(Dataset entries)
_ _ _ _ _
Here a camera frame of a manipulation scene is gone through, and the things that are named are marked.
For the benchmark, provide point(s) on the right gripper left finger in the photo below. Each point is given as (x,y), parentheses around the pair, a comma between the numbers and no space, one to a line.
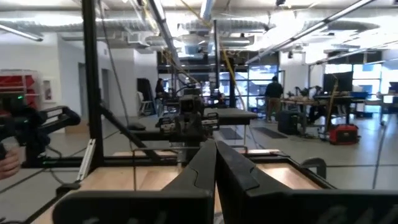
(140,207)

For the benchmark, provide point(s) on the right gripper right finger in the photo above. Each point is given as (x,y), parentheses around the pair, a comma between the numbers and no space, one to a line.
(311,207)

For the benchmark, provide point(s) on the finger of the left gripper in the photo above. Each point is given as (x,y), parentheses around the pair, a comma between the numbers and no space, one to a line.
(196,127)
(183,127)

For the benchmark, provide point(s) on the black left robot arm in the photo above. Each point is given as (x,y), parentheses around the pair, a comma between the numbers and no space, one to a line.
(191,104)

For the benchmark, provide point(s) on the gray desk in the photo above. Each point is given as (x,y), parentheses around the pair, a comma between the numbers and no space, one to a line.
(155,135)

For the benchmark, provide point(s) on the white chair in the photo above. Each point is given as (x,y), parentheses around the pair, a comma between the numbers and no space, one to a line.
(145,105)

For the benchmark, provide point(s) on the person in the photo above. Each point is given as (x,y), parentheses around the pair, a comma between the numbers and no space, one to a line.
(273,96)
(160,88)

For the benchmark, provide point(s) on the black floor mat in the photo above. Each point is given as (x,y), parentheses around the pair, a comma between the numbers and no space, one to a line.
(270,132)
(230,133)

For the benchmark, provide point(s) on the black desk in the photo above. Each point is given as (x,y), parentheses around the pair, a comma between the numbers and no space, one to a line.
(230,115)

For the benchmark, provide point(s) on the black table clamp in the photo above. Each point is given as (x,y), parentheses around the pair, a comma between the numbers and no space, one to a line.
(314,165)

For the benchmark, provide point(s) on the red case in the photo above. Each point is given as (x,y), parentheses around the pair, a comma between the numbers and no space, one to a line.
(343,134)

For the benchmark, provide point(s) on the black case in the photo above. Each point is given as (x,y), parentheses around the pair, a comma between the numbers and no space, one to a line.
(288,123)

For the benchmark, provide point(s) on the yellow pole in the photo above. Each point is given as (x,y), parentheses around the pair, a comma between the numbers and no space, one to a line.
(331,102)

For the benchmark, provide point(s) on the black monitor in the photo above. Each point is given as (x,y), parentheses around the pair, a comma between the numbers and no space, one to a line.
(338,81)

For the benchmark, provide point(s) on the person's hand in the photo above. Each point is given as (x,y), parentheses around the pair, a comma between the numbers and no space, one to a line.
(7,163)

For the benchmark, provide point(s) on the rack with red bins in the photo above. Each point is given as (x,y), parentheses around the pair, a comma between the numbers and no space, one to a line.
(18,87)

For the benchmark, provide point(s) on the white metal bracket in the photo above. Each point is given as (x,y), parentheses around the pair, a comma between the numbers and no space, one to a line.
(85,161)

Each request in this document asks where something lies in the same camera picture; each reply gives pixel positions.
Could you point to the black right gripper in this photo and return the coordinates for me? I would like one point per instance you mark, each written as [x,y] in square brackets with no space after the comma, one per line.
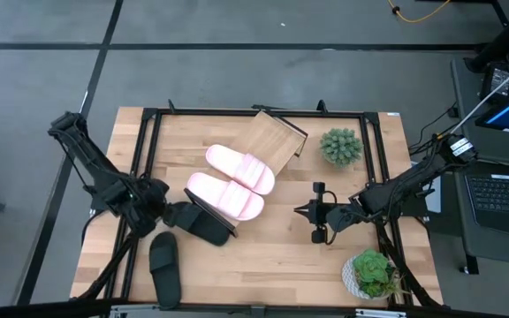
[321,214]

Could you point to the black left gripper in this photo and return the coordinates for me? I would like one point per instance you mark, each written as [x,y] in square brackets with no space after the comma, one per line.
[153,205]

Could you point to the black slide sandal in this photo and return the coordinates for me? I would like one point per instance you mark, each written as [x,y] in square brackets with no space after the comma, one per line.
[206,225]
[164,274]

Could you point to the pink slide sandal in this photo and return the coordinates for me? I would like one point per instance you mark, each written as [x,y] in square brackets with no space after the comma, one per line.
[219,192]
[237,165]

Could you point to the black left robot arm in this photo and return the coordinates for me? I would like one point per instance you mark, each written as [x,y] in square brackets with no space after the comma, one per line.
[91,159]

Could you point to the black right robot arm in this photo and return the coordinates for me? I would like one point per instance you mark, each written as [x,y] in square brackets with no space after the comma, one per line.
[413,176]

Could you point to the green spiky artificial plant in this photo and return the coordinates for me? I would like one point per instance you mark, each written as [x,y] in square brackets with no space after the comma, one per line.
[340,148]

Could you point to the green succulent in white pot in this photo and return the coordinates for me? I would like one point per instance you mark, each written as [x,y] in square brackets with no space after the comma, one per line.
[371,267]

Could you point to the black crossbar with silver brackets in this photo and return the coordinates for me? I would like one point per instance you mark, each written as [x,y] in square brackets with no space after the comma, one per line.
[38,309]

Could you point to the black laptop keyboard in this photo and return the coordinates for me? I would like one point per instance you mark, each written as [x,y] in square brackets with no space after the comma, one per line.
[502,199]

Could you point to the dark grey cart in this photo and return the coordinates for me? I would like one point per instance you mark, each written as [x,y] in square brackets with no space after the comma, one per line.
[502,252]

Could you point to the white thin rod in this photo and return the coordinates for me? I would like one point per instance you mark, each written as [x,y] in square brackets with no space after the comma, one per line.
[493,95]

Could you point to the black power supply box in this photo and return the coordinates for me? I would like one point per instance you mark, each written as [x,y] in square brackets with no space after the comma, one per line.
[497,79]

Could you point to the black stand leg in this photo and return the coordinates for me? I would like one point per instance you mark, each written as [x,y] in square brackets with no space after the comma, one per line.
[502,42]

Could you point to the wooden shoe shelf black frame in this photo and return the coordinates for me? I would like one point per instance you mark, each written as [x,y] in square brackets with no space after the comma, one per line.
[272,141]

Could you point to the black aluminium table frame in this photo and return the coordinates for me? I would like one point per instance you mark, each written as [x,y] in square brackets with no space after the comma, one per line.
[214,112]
_ _ _ _ _
Omit every picture while printing the data word for word.

Here a camera frame of a manipulation scene is gone through, and the things that are named are marked.
For the benchmark, provide point(s) on the right gripper left finger in the photo below. Each point is given as (x,y), parentheses around the pair, a comma between the numbers and no space, one to a line.
(140,207)

For the benchmark, provide point(s) on the right gripper right finger in the photo above. Each point is given as (x,y), parentheses around the pair, a comma between the numbers and no space, one to a line.
(311,207)

For the benchmark, provide point(s) on the finger of the left gripper in the photo above. Each point is given as (x,y), parentheses around the pair, a comma between the numbers and no space, one to a line.
(196,127)
(183,127)

For the benchmark, provide point(s) on the black left robot arm in the photo above. Each point is given as (x,y), parentheses around the pair, a comma between the numbers and no space, one to a line.
(191,104)

For the benchmark, provide point(s) on the gray desk in the photo above. Each point is given as (x,y), parentheses around the pair, a comma between the numbers and no space, one to a line.
(155,135)

For the benchmark, provide point(s) on the white chair in the photo above. Each point is given as (x,y), parentheses around the pair, a comma between the numbers and no space, one to a line.
(145,105)

For the benchmark, provide point(s) on the person in the photo above. Each point is given as (x,y), parentheses around the pair, a comma between the numbers and no space, one to a line.
(273,96)
(160,88)

For the benchmark, provide point(s) on the black floor mat in the photo above. Each point is given as (x,y), parentheses around the pair, a comma between the numbers and no space, one to a line.
(270,132)
(230,133)

For the benchmark, provide point(s) on the black desk in the photo above. Each point is given as (x,y), parentheses around the pair, a comma between the numbers and no space, one to a line.
(230,115)

For the benchmark, provide point(s) on the black table clamp in the photo above. Each point is given as (x,y), parentheses around the pair, a comma between the numbers and no space, one to a line.
(314,165)

For the benchmark, provide point(s) on the red case in the photo above. Each point is given as (x,y), parentheses around the pair, a comma between the numbers and no space, one to a line.
(343,134)

For the benchmark, provide point(s) on the black case in the photo above. Each point is given as (x,y), parentheses around the pair, a comma between the numbers and no space, one to a line.
(288,123)

For the benchmark, provide point(s) on the yellow pole in the photo above. Each point is given as (x,y), parentheses around the pair, a comma between the numbers and no space, one to a line.
(331,102)

For the benchmark, provide point(s) on the black monitor in the photo above. Each point is given as (x,y), parentheses around the pair, a comma between the numbers and no space, one to a line.
(338,81)

For the benchmark, provide point(s) on the person's hand in the photo above. Each point is given as (x,y), parentheses around the pair, a comma between the numbers and no space, one to a line.
(7,163)

For the benchmark, provide point(s) on the rack with red bins in the photo above. Each point is given as (x,y), parentheses around the pair, a comma between the numbers and no space, one to a line.
(18,87)

For the benchmark, provide point(s) on the white metal bracket in the photo above. Each point is given as (x,y), parentheses around the pair, a comma between the numbers and no space, one to a line.
(85,161)

Each request in this document asks where something lies in the same camera picture; each reply gives pixel positions.
Could you point to the black right gripper in this photo and return the coordinates for me? I would like one point per instance you mark, each written as [x,y] in square brackets with no space after the comma, one per line.
[321,214]

Could you point to the black left gripper in this photo and return the coordinates for me? I would like one point per instance you mark, each written as [x,y] in square brackets with no space after the comma, one per line.
[153,205]

Could you point to the black slide sandal in this photo and return the coordinates for me? I would like one point per instance you mark, each written as [x,y] in square brackets with no space after the comma, one per line.
[206,225]
[164,274]

Could you point to the pink slide sandal in this photo and return the coordinates for me? I would like one point per instance you mark, each written as [x,y] in square brackets with no space after the comma, one per line.
[219,192]
[237,165]

Could you point to the black left robot arm in this photo and return the coordinates for me? I would like one point per instance you mark, each written as [x,y] in square brackets with no space after the comma, one per line.
[91,159]

Could you point to the black right robot arm in this photo and return the coordinates for me? I would like one point per instance you mark, each written as [x,y] in square brackets with no space after the comma, one per line.
[413,176]

Could you point to the green spiky artificial plant in this photo and return the coordinates for me? I would like one point per instance you mark, each written as [x,y] in square brackets with no space after the comma, one per line.
[340,148]

Could you point to the green succulent in white pot in this photo and return the coordinates for me? I would like one point per instance you mark, each written as [x,y] in square brackets with no space after the comma, one per line.
[371,267]

Could you point to the black crossbar with silver brackets in this photo and return the coordinates for me? I would like one point per instance you mark, each written as [x,y] in square brackets with no space after the comma, one per line.
[38,309]

Could you point to the black laptop keyboard in this photo and return the coordinates for me? I would like one point per instance you mark, each written as [x,y] in square brackets with no space after the comma, one per line.
[502,199]

Could you point to the dark grey cart in this photo and return the coordinates for me? I would like one point per instance you mark, each written as [x,y] in square brackets with no space after the comma, one per line.
[502,252]

Could you point to the white thin rod in this photo and return the coordinates for me? I would like one point per instance you mark, each written as [x,y] in square brackets with no space after the comma, one per line.
[493,95]

Could you point to the black power supply box in this photo and return the coordinates for me? I would like one point per instance you mark, each written as [x,y] in square brackets with no space after the comma, one per line.
[497,79]

Could you point to the black stand leg in this photo and return the coordinates for me? I would like one point per instance you mark, each written as [x,y] in square brackets with no space after the comma, one per line.
[502,42]

Could you point to the wooden shoe shelf black frame in this photo and return the coordinates for me? I would like one point per instance you mark, each written as [x,y] in square brackets with no space after the comma, one per line.
[272,141]

Could you point to the black aluminium table frame in this photo and return the coordinates for me? I would like one point per instance you mark, each written as [x,y] in square brackets with no space after the comma, one per line.
[214,112]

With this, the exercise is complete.